Exactly how many lines below mention "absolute"? Answer with that number alone.

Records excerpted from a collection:
----

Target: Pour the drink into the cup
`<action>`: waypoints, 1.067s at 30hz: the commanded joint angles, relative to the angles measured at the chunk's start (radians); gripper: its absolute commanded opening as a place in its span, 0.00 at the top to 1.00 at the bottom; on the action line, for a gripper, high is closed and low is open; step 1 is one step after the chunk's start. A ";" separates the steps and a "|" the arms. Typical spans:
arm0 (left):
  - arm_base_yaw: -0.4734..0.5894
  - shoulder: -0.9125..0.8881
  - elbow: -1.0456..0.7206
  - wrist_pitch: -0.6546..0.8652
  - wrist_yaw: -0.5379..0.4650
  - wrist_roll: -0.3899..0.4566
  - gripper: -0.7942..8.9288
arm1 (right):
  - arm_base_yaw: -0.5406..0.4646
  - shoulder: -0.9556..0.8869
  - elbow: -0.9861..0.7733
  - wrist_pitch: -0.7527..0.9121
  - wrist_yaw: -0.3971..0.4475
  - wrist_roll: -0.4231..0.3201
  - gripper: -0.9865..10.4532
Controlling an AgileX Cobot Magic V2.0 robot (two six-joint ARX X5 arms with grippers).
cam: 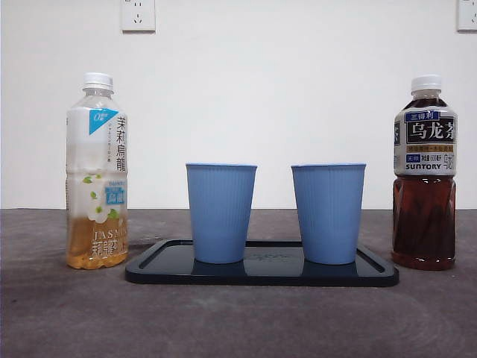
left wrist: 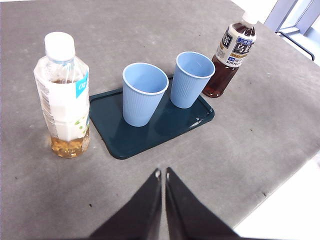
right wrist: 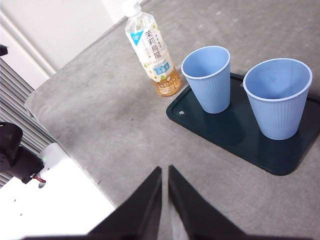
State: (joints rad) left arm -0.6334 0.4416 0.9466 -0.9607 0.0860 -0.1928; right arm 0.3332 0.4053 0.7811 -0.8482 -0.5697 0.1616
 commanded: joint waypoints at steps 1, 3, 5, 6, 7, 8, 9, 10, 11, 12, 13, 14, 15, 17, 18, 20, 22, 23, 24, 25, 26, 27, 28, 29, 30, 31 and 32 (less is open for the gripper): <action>-0.008 0.002 0.016 0.012 0.008 0.016 0.91 | 0.004 0.003 0.017 0.010 -0.003 0.008 0.90; -0.008 0.002 0.016 0.012 0.008 0.016 0.91 | 0.004 0.003 0.017 0.010 -0.003 0.007 0.90; -0.008 0.002 0.016 0.012 0.008 0.016 0.91 | 0.004 0.003 0.017 0.010 -0.003 0.007 0.90; -0.008 0.002 0.016 0.012 0.008 0.016 0.91 | 0.004 0.003 0.017 0.010 -0.003 0.008 0.90; -0.008 0.002 0.016 0.014 0.008 0.016 0.91 | 0.004 0.003 0.017 0.010 -0.003 0.007 0.90; -0.003 0.001 0.013 0.014 0.008 0.016 0.91 | 0.004 0.003 0.017 0.010 -0.003 0.007 0.90; 0.011 -0.001 0.013 0.010 0.008 0.016 0.91 | 0.004 0.003 0.017 0.010 -0.003 0.008 0.90; 0.032 -0.009 0.012 0.011 0.008 0.016 0.91 | 0.004 0.003 0.017 0.010 -0.003 0.008 0.90; 0.056 -0.014 0.010 0.012 0.008 0.016 0.91 | 0.004 0.003 0.017 0.010 -0.003 0.007 0.90; 0.088 -0.016 0.006 0.012 0.008 0.016 0.91 | 0.004 0.003 0.017 0.010 -0.003 0.008 0.90; 0.131 -0.021 -0.003 0.014 0.008 0.016 0.91 | 0.004 0.003 0.017 0.010 -0.003 0.008 0.90; 0.172 -0.027 -0.014 0.018 0.008 0.016 0.91 | 0.004 0.003 0.018 0.010 -0.003 0.008 0.90; 0.227 -0.037 -0.033 0.024 0.008 0.018 0.91 | 0.004 0.003 0.017 0.010 -0.003 0.007 0.90; 0.336 -0.068 -0.096 0.072 0.007 0.085 0.91 | 0.004 0.003 0.017 0.010 -0.003 0.008 0.90; 0.397 -0.092 -0.142 0.108 0.006 0.116 0.91 | 0.004 0.003 0.017 0.010 -0.003 0.007 0.90; 0.495 -0.145 -0.234 0.177 0.007 0.154 0.91 | 0.004 0.003 0.018 0.010 -0.003 0.007 0.90; 0.560 -0.198 -0.341 0.272 0.006 0.156 0.91 | 0.004 0.003 0.018 0.011 -0.003 0.007 0.90; 0.576 -0.220 -0.388 0.316 0.007 0.156 0.91 | 0.004 0.003 0.017 0.010 -0.003 0.007 0.90; 0.587 -0.246 -0.441 0.366 0.006 0.156 0.91 | 0.004 0.003 0.018 0.011 -0.003 0.007 0.90; 0.593 -0.271 -0.493 0.410 0.007 0.156 0.91 | 0.004 0.003 0.017 0.010 -0.003 0.007 0.90; 0.594 -0.291 -0.535 0.447 0.007 0.156 0.91 | 0.004 0.003 0.018 0.010 -0.003 0.008 0.90; 0.594 -0.313 -0.585 0.495 0.006 0.158 0.91 | 0.004 0.003 0.018 0.010 -0.004 0.007 0.90; 0.594 -0.334 -0.634 0.542 0.006 0.157 0.91 | 0.004 0.003 0.018 0.010 -0.003 0.007 0.90; 0.594 -0.352 -0.675 0.584 0.006 0.155 0.91 | 0.004 0.003 0.018 0.010 -0.003 0.007 0.90; 0.594 -0.372 -0.720 0.630 0.007 0.155 0.91 | 0.004 0.003 0.018 0.011 -0.003 0.008 0.90; 0.594 -0.390 -0.760 0.673 0.006 0.155 0.91 | 0.004 0.003 0.018 0.010 -0.003 0.007 0.90; 0.594 -0.404 -0.791 0.704 0.007 0.155 0.91 | 0.004 0.003 0.018 0.011 -0.003 0.007 0.90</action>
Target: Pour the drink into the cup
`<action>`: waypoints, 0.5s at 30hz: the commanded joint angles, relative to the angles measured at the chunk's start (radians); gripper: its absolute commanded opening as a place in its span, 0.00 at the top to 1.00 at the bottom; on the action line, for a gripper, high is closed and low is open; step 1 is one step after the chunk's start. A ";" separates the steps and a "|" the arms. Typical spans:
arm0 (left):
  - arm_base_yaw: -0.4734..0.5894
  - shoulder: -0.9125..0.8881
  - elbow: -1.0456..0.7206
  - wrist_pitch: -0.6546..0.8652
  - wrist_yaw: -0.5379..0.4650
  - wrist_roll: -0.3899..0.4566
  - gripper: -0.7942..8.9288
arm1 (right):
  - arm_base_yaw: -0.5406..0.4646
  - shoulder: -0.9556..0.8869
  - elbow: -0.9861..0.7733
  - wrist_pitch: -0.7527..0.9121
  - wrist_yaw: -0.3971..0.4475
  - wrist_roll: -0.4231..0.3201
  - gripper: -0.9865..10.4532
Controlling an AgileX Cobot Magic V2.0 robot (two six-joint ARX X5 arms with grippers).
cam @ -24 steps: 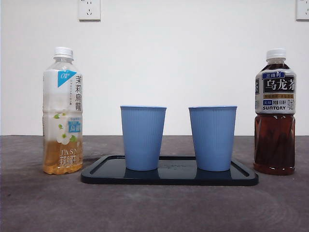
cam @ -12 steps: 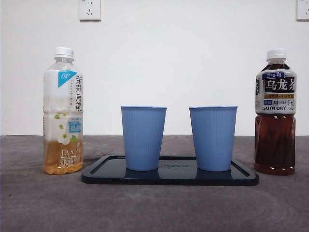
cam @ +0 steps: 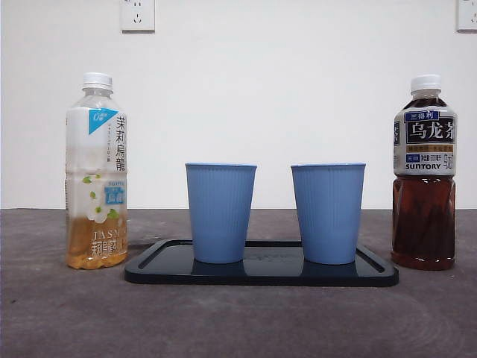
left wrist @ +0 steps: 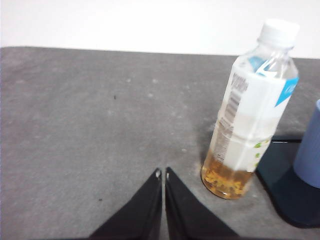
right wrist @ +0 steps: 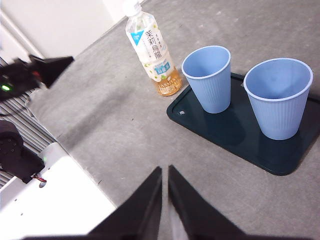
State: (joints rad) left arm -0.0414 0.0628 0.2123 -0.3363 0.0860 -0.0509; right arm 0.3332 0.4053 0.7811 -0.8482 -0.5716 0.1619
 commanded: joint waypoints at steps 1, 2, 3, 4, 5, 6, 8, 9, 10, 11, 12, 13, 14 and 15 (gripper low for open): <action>0.002 -0.041 -0.088 0.109 0.007 0.013 0.91 | 0.004 0.003 0.018 0.010 -0.002 0.007 0.90; 0.002 -0.055 -0.112 0.128 0.007 0.013 0.91 | 0.004 0.003 0.018 0.010 -0.002 0.007 0.90; 0.002 -0.060 -0.130 0.143 0.006 0.013 0.91 | 0.004 0.003 0.018 0.010 -0.002 0.007 0.90; 0.002 -0.060 -0.147 0.155 0.006 0.014 0.91 | 0.004 0.003 0.018 0.011 -0.002 0.007 0.90; 0.002 -0.060 -0.159 0.154 0.006 0.015 0.91 | 0.004 0.003 0.018 0.011 -0.001 0.007 0.90; 0.002 -0.060 -0.166 0.151 0.006 0.017 0.91 | 0.004 0.003 0.018 0.010 -0.001 0.007 0.90; 0.002 -0.060 -0.181 0.150 0.006 0.016 0.91 | 0.004 0.003 0.018 0.010 -0.001 0.007 0.90; 0.002 -0.060 -0.186 0.150 0.006 0.016 0.91 | 0.004 0.003 0.018 0.011 -0.002 0.007 0.90; 0.002 -0.060 -0.192 0.150 0.006 0.016 0.91 | 0.004 0.003 0.018 0.011 -0.002 0.007 0.90; 0.002 -0.060 -0.198 0.150 0.006 0.016 0.91 | 0.004 0.003 0.018 0.011 -0.002 0.007 0.90; 0.002 -0.060 -0.200 0.151 0.005 0.016 0.91 | 0.004 0.003 0.018 0.011 -0.002 0.007 0.90; 0.002 -0.060 -0.200 0.154 -0.003 0.016 0.91 | 0.004 0.003 0.018 0.011 -0.002 0.007 0.90; 0.002 -0.060 -0.200 0.154 -0.012 0.016 0.91 | 0.004 0.003 0.018 0.011 -0.001 0.007 0.90; 0.002 -0.060 -0.200 0.153 -0.024 0.016 0.91 | 0.004 0.003 0.018 0.011 -0.001 0.007 0.90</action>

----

TASK ANSWER: 2